In this way, the IFRC’s Dubai hub, through the IHC, was one of the very first NGOs to get emergency supplies onto the ground in Nepal following the devastating earthquake in 2015 that killed nearly 9,000 people, injured 22,000 and left hundreds of thousands homeless. “When there is a big disaster like there was in Nepal, we get a team on the ground within hours and they asses what is needed and the logistics of getting it into the country and to the people that need it,” Hoff says.

“The first response came from Dubai, within the first few days after the disaster we flew nine air cargo flights from the country,” she says. “Then our hub in Kuala Lumpur began to take over for more long-term support, with a total of 40 air charters from there until we were able to set up a road supply operation from India.” This is how the strategic location of Dubai is making global crisis response easier for NGOs, and it is why it becoming the most important part of their operation.

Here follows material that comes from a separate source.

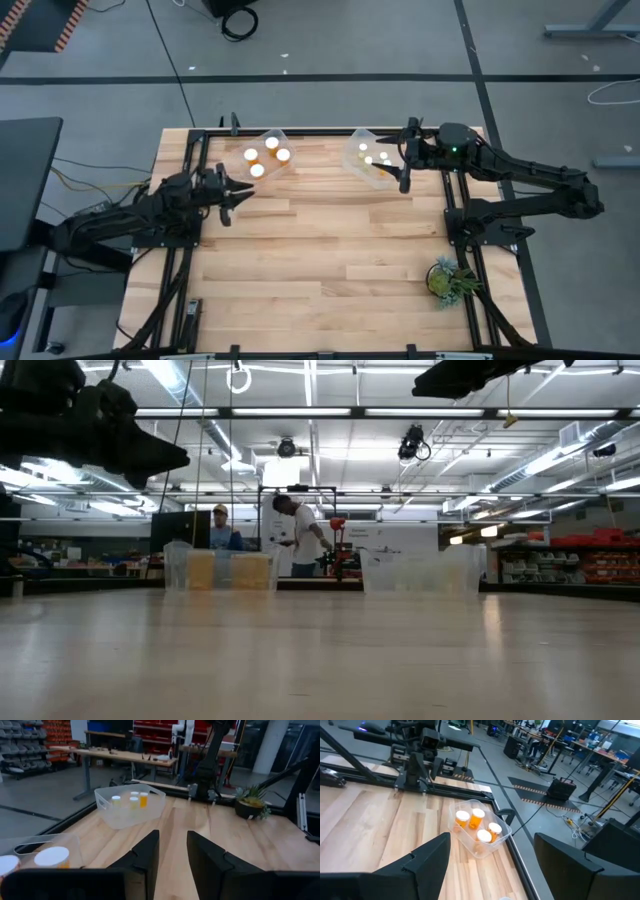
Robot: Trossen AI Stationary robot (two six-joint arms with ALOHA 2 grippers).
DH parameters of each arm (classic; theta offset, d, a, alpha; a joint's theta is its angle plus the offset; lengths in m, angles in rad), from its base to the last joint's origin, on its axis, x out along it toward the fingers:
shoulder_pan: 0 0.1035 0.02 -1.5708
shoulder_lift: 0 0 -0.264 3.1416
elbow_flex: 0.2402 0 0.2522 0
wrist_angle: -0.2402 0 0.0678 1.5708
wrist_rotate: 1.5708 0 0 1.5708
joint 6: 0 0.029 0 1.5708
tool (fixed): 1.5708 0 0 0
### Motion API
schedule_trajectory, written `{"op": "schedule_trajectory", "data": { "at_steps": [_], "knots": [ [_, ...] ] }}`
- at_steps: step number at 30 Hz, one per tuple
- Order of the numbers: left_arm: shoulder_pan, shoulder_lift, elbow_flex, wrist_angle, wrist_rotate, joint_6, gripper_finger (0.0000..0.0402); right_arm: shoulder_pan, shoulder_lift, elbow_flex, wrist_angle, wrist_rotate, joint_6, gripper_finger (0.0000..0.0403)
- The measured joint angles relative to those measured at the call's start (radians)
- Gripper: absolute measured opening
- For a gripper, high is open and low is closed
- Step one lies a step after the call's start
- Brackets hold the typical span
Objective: Pick and place medicine bottles into bin by pill shape (circle, oval)
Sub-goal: Return to Home Position
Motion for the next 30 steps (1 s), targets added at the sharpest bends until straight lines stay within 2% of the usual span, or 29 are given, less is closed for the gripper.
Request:
{"op": "schedule_trajectory", "data": {
  "at_steps": [6,12,15,21,30],
  "knots": [
    [0.000,-0.103,-0.057,-0.001,-0.001,0.000,0.0107,0.000,-0.011,0.000,0.002,-0.052,0.000,0.0294],
    [0.000,-0.170,-0.079,-0.034,-0.006,-0.012,0.0107,0.000,-0.051,0.000,0.004,-0.173,-0.001,0.0294],
    [0.000,-0.181,-0.079,-0.058,-0.006,-0.027,0.0107,0.000,-0.065,-0.004,0.000,-0.211,-0.001,0.0294],
    [0.000,-0.181,-0.080,-0.067,-0.006,-0.027,0.0107,-0.005,-0.105,-0.065,0.009,-0.221,-0.005,0.0291],
    [0.000,-0.180,-0.080,-0.096,-0.008,-0.027,0.0107,-0.006,-0.234,-0.176,0.080,-0.304,0.131,0.0268]
  ]
}}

“Our Dubai operation is the first line of response to developing situations,” says Soliman Mohamed Daud, senior global supply officer at the United Nations High Commission for Refugees (UNHCR). “Just last week we had two flights from here to Angola and Uganda to set up camps for the thousands of people fleeing Sudan and gathering on borders.” Both the UNHCR and the IFRC sending NFIs from Dubai, these include tents, blankets, mosquito nets, water sanitation tablets, kitchen utensils and stoves for cooking, as well as four-wheel-drive cars for transporting goods across difficult terrain.

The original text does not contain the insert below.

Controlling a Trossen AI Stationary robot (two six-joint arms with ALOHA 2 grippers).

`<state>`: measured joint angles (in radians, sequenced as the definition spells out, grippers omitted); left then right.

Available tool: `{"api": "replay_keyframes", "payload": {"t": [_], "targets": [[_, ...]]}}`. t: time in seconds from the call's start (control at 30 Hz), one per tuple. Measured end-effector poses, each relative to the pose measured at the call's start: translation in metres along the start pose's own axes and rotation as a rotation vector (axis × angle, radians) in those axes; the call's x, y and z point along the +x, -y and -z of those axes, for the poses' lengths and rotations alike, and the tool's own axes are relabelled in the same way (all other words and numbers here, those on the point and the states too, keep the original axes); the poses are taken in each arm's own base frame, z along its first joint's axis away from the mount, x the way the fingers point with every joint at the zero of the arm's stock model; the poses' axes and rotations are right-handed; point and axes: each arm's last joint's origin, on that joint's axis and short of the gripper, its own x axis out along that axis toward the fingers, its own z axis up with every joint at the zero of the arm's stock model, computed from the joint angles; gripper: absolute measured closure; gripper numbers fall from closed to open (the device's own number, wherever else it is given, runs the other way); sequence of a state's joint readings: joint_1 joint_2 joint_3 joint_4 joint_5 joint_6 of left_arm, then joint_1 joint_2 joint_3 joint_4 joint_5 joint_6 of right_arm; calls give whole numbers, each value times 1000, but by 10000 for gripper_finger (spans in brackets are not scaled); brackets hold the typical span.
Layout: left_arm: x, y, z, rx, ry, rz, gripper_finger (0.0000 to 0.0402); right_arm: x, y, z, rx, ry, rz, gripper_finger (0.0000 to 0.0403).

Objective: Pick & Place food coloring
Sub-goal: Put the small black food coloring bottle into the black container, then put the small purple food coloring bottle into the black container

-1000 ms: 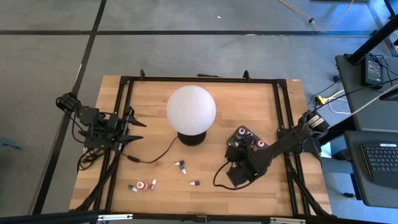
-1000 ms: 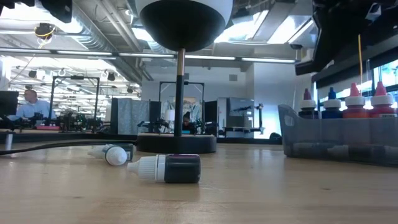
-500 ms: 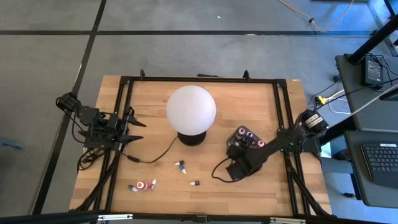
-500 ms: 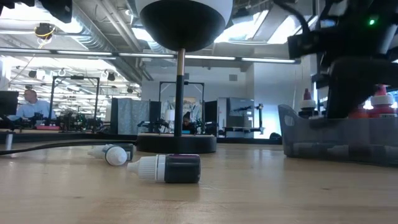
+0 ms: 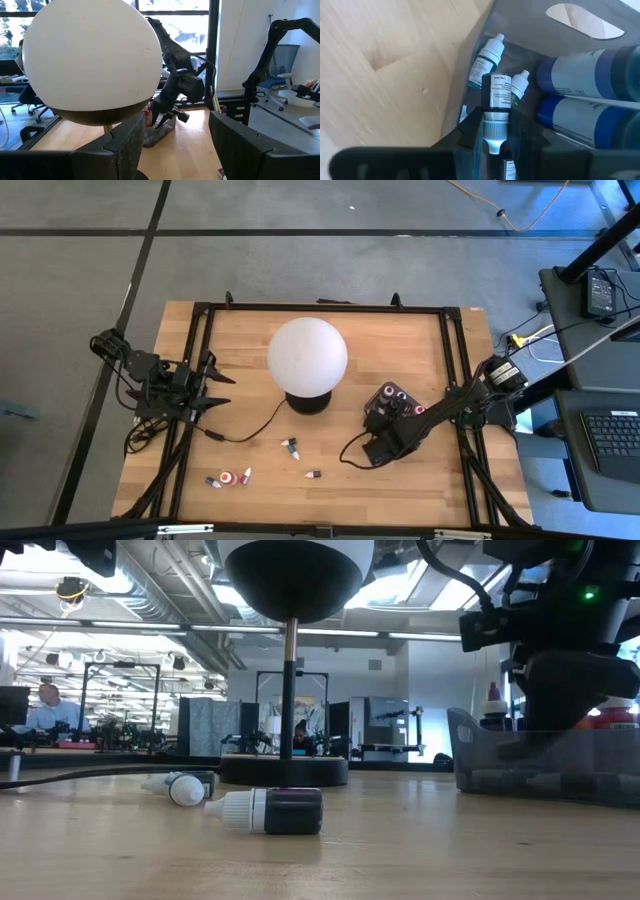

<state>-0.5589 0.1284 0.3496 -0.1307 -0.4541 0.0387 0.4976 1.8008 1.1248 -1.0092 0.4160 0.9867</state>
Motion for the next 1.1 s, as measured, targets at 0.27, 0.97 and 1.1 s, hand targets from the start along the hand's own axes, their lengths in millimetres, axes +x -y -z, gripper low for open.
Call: {"api": "replay_keyframes", "payload": {"t": [0.27, 0.97, 1.1], "targets": [[0, 0, 0, 0, 0, 0, 185, 0, 0, 0, 0, 0, 1, 303], [0, 0, 0, -2, 0, 1, 184, -62, -27, -48, -188, 357, -168, 276], [0, 0, 0, -9, 0, 1, 187, -67, -48, -60, -288, 519, -368, 276]]}}
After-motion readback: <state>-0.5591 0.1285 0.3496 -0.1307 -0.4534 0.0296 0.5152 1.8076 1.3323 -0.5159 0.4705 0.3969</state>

The World Health Organisation and IFRC have a fleet of emergency vehicles standing ready to be flown to a crisis point anywhere in the world, the WHO even has fully-stocked mobile clinics and the IFRC has an entire flied hospital that can be mobilised within 48 hours. “The various branches of the IFRC, so the Canadian Red Cross, the Japanese Red Cross and so on all have their own field hospital, but when it was needed in Somaliland recently it was consolidated here in Dubai, all the items for the hospital,” explains Hoff.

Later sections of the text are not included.